INSTRUCTIONS FOR THE TASK
Copy each line of the listing below exactly.

_____

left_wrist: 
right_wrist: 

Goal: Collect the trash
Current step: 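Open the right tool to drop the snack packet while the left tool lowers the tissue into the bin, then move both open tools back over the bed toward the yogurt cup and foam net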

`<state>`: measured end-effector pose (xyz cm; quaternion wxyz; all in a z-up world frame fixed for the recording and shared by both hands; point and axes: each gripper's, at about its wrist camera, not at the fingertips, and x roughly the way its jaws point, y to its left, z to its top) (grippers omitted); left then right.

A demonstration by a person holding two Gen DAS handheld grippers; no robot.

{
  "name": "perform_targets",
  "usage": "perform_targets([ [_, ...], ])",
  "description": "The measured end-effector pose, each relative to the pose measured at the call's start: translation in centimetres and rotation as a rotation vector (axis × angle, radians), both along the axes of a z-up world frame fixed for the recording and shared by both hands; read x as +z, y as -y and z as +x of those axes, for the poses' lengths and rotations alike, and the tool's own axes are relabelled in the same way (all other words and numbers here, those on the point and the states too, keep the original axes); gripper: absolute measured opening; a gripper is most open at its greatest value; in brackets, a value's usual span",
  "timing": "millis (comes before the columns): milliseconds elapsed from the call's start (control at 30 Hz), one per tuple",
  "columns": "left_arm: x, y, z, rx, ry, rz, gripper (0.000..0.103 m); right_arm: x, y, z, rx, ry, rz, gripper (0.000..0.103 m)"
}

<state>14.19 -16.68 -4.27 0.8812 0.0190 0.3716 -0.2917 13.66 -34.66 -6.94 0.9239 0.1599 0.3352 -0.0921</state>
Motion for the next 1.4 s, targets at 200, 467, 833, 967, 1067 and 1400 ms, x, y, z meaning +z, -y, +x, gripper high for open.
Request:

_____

RESPONSE TO THE EXERCISE
left_wrist: 
right_wrist: 

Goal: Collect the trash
Current step: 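Open the right tool to drop the snack packet while the left tool lowers the tissue into the bin, then move both open tools back over the bed toward the yogurt cup and foam net
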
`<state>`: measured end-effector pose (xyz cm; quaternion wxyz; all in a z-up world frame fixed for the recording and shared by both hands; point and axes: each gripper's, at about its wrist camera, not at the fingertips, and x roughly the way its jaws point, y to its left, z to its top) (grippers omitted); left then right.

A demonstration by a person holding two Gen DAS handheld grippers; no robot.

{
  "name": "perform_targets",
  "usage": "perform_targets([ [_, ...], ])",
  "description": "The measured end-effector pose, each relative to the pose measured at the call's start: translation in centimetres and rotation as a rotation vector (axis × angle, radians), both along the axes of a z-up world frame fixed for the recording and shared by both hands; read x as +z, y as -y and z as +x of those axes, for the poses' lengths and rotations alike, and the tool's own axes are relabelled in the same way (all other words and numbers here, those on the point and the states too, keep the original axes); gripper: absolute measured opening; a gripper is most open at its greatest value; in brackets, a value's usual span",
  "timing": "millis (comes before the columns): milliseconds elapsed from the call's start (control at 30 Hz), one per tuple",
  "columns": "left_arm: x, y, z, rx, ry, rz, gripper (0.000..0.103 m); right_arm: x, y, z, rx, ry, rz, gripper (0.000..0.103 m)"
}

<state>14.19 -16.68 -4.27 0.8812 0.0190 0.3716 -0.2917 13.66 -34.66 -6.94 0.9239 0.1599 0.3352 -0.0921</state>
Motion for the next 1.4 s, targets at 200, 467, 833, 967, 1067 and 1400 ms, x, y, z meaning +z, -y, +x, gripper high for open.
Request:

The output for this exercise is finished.